What replaced these dreamy thoughts of what could be was what could have been. He was no longer young. He was never going to speak French fluently or play the guitar or become good at chess. He would never run a marathon, never serve in the military, never sail alone to Bermuda. He would never be the recipient of a standing ovation from his local school or Little League team or homeless shelter for the remarkable gift of money and time he had given over the years.

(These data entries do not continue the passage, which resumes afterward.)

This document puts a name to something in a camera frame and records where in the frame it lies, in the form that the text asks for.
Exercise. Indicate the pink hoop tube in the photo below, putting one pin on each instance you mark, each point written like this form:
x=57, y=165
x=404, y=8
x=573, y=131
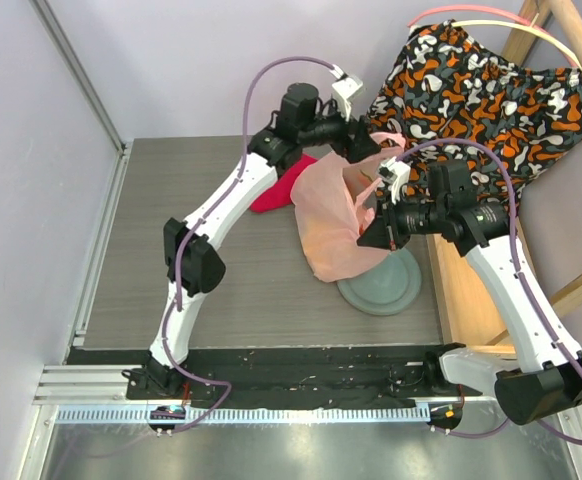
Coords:
x=473, y=9

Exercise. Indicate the wooden tray frame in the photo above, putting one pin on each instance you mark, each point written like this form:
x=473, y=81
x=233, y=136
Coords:
x=467, y=304

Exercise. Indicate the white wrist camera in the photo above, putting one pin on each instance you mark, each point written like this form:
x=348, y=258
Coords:
x=345, y=89
x=394, y=174

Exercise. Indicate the red cloth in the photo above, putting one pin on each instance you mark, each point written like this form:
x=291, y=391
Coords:
x=279, y=195

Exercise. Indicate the aluminium rail frame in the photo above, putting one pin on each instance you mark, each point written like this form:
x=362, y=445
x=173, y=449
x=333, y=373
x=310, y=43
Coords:
x=171, y=165

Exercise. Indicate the grey-green plate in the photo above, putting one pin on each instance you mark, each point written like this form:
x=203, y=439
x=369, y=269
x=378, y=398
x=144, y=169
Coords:
x=387, y=289

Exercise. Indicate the pink plastic bag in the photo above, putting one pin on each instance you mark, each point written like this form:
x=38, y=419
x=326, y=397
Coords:
x=334, y=204

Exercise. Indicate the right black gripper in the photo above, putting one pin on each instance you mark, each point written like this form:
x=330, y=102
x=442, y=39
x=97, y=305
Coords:
x=387, y=226

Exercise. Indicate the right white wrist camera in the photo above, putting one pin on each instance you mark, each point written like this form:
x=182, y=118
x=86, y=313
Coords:
x=394, y=174

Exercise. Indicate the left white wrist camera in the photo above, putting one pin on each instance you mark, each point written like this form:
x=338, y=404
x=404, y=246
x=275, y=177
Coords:
x=345, y=89

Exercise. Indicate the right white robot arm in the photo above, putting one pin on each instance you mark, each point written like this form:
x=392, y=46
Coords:
x=545, y=377

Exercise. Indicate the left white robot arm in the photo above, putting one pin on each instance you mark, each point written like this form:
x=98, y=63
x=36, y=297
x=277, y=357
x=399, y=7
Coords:
x=191, y=245

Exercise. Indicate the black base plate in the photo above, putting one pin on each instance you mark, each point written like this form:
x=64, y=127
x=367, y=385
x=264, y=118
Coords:
x=294, y=378

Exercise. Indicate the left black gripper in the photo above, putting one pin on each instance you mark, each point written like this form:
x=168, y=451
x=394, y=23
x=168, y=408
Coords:
x=363, y=146

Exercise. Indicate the patterned orange black fabric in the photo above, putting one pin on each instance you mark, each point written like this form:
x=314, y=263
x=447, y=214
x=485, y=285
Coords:
x=508, y=123

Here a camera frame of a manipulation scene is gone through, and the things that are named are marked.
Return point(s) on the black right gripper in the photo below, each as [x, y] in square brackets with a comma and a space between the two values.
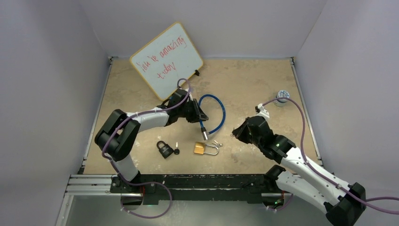
[239, 133]

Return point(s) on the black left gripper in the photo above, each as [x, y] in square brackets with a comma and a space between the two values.
[197, 115]

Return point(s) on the blue cable lock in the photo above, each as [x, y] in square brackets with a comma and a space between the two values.
[204, 132]

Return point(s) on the black-headed key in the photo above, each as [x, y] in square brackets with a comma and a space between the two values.
[176, 150]

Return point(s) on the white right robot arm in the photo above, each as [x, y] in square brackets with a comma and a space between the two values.
[336, 198]

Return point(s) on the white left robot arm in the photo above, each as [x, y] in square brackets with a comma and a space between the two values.
[118, 134]

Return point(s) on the silver key bunch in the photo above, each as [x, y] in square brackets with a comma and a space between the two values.
[217, 144]

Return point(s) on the brass padlock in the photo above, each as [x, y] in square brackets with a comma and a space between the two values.
[200, 148]

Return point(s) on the black padlock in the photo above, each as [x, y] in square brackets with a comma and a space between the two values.
[164, 149]

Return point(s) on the white dry-erase board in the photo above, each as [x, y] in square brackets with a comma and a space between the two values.
[166, 59]

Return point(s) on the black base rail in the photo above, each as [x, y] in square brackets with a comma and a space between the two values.
[250, 188]

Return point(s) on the aluminium frame rail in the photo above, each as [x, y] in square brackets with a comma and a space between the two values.
[89, 185]

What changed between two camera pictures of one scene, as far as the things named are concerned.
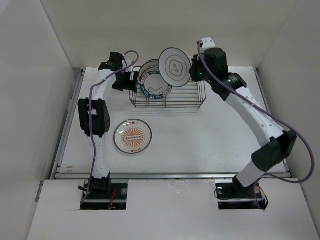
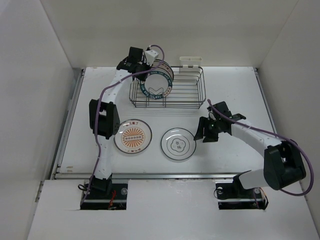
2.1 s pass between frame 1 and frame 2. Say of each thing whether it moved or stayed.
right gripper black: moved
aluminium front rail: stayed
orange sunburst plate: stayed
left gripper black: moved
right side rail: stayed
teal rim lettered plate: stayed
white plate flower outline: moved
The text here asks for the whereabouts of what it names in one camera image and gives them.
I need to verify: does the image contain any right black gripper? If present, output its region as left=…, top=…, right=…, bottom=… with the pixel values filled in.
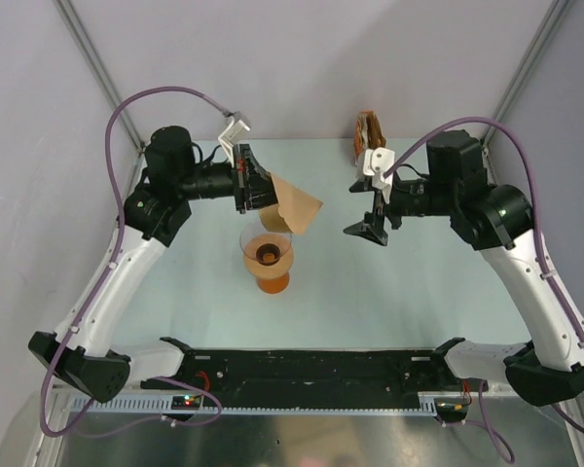
left=344, top=172, right=456, bottom=246

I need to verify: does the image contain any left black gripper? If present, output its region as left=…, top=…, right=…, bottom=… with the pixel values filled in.
left=176, top=144, right=294, bottom=215

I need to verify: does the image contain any brown paper coffee filter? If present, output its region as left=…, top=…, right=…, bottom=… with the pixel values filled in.
left=259, top=174, right=323, bottom=235

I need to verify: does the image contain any glass flask with orange liquid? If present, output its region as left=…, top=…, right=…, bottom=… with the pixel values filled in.
left=256, top=272, right=290, bottom=295

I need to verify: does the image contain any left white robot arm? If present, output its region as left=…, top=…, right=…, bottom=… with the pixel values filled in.
left=28, top=117, right=277, bottom=403

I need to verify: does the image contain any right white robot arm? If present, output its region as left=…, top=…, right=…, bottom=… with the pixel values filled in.
left=344, top=130, right=584, bottom=407

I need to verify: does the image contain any orange coffee filter package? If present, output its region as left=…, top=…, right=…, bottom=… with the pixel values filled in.
left=353, top=111, right=386, bottom=165

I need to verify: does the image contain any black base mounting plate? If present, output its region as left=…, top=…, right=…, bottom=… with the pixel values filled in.
left=139, top=347, right=491, bottom=410

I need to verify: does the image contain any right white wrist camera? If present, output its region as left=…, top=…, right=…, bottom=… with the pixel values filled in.
left=356, top=147, right=395, bottom=195

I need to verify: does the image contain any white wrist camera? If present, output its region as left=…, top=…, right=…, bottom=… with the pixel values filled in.
left=218, top=112, right=251, bottom=165
left=356, top=147, right=395, bottom=195

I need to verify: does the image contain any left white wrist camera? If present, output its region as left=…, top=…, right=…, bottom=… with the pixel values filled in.
left=218, top=112, right=251, bottom=165

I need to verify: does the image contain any aluminium front rail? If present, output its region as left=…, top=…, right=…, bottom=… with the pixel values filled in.
left=53, top=354, right=578, bottom=396

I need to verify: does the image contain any left aluminium frame post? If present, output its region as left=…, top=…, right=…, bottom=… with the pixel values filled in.
left=53, top=0, right=147, bottom=152

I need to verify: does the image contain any aluminium frame post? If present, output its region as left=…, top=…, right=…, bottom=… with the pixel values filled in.
left=53, top=0, right=147, bottom=152
left=479, top=0, right=573, bottom=157

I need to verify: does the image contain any right aluminium frame post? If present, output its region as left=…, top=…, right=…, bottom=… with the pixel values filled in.
left=479, top=0, right=573, bottom=157

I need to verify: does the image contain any grey slotted cable duct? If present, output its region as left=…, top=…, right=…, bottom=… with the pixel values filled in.
left=88, top=393, right=472, bottom=416

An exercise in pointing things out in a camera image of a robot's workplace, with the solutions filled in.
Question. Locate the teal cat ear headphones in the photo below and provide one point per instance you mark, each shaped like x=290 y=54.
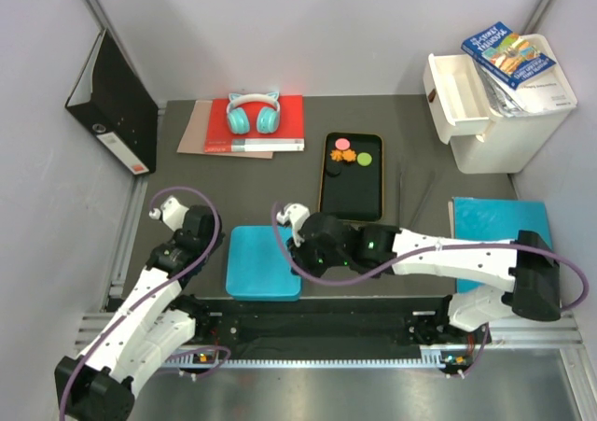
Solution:
x=261 y=111

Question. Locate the blue folder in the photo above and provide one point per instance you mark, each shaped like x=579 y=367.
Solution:
x=485 y=220

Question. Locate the black cookie tray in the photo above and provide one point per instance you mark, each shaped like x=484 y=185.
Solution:
x=356 y=194

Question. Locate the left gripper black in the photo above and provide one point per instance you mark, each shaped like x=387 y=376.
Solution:
x=218 y=242

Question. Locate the green round cookie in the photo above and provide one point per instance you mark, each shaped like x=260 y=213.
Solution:
x=364 y=159

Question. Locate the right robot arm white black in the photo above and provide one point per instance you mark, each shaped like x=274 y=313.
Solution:
x=516 y=277

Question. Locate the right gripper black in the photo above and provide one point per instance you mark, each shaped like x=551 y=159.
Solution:
x=299 y=258

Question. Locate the white booklet stack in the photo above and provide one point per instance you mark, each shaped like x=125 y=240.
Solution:
x=539 y=96

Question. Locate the black ring binder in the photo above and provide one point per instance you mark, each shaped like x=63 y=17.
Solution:
x=113 y=105

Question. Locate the red book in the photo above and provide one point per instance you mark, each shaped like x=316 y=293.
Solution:
x=289 y=137

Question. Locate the black round cookie left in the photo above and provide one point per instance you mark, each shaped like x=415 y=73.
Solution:
x=333 y=168

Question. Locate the white drawer unit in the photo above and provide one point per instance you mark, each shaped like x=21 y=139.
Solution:
x=481 y=139

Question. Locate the teal cookie tin box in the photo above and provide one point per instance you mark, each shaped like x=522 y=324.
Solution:
x=281 y=294

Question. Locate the grey cable duct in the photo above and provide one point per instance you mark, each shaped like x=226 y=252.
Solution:
x=424 y=359

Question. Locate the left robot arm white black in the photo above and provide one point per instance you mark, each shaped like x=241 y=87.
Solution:
x=104 y=380

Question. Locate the orange flower cookie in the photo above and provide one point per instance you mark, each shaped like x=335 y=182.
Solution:
x=337 y=155
x=349 y=155

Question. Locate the brown cardboard folder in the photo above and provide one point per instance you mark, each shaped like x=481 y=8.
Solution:
x=193 y=138

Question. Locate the teal tin lid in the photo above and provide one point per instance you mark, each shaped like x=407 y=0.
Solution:
x=256 y=261

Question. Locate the pink round cookie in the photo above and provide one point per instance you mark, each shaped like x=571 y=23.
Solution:
x=342 y=144

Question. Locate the blue paperback book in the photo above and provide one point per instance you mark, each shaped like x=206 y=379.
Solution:
x=511 y=58

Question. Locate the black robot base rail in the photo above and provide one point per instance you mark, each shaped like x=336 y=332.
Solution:
x=324 y=328

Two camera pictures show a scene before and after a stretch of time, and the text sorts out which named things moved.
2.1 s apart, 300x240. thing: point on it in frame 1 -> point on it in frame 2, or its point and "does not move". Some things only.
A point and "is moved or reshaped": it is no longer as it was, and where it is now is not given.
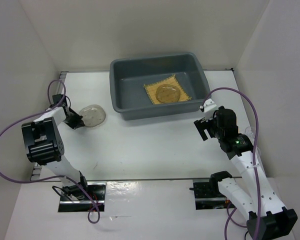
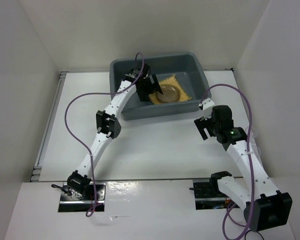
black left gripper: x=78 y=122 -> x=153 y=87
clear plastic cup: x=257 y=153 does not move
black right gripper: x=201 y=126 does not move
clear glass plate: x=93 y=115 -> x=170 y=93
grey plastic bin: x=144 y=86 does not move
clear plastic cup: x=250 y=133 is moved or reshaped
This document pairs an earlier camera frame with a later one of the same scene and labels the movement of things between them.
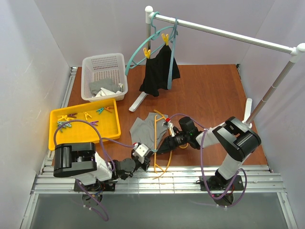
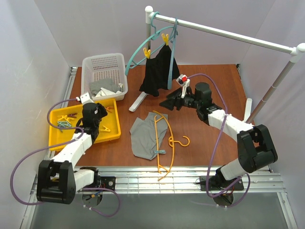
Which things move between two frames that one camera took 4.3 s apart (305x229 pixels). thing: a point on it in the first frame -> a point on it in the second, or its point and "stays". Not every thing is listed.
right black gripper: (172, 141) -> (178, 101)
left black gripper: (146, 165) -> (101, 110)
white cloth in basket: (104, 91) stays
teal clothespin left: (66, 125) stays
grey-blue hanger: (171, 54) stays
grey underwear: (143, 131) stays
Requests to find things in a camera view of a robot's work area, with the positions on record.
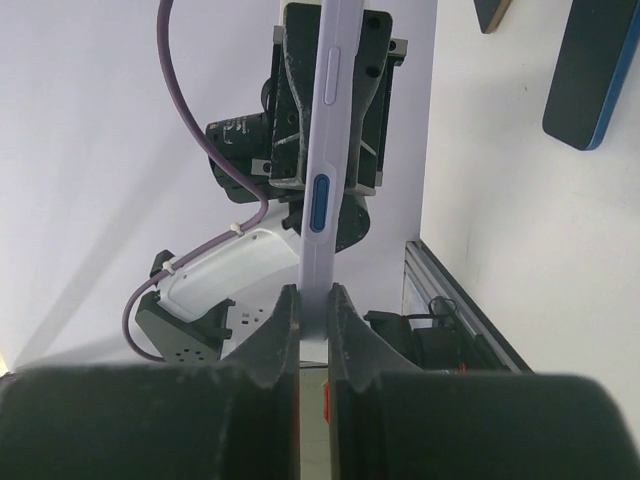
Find aluminium front rail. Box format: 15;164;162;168
403;240;533;374

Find blue phone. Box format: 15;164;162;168
542;0;639;151

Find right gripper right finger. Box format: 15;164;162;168
327;285;625;479

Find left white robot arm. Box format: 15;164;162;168
123;1;407;364

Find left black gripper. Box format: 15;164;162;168
204;2;409;204

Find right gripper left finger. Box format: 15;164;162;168
1;286;300;479

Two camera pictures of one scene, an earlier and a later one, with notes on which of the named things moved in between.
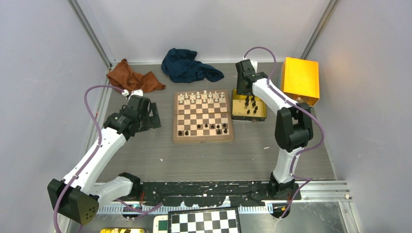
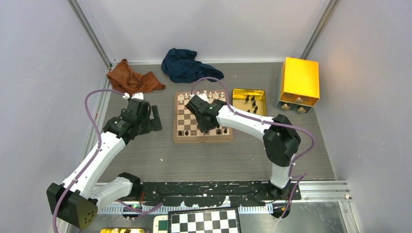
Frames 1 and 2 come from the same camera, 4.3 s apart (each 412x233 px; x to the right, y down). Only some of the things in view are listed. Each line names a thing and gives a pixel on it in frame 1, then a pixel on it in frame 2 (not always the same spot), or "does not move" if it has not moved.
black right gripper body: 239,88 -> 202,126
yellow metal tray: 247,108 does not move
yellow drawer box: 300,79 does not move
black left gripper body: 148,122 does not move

Life was in the rearview mirror now for Ted. It was no longer a time of beginnings. It was a time for endings. Endings to jobs, marriages, friendships. It was the time of life when, more and more, the news from friends was bad. Sure, so-and-so’s kid just got a Fulbright or was clerking for such-and-such judge or got married or had twins or made partner. But more often came news of pancreatic cancer and heart attacks on paddle tennis courts or accidents on vacation. Claire, keeper of names and birth dates and whose child was working where and who had grandchildren and generally the person in the family who cared about others, usually sent the cards with a thoughtful note.

Life changes. This was the essence of news. Why did it come as such a shock to an anchorman?

• • •

“Do you love him?” Ted asked the refrigerator, staring at a magnet for a place in town called Plum Plums Cheese.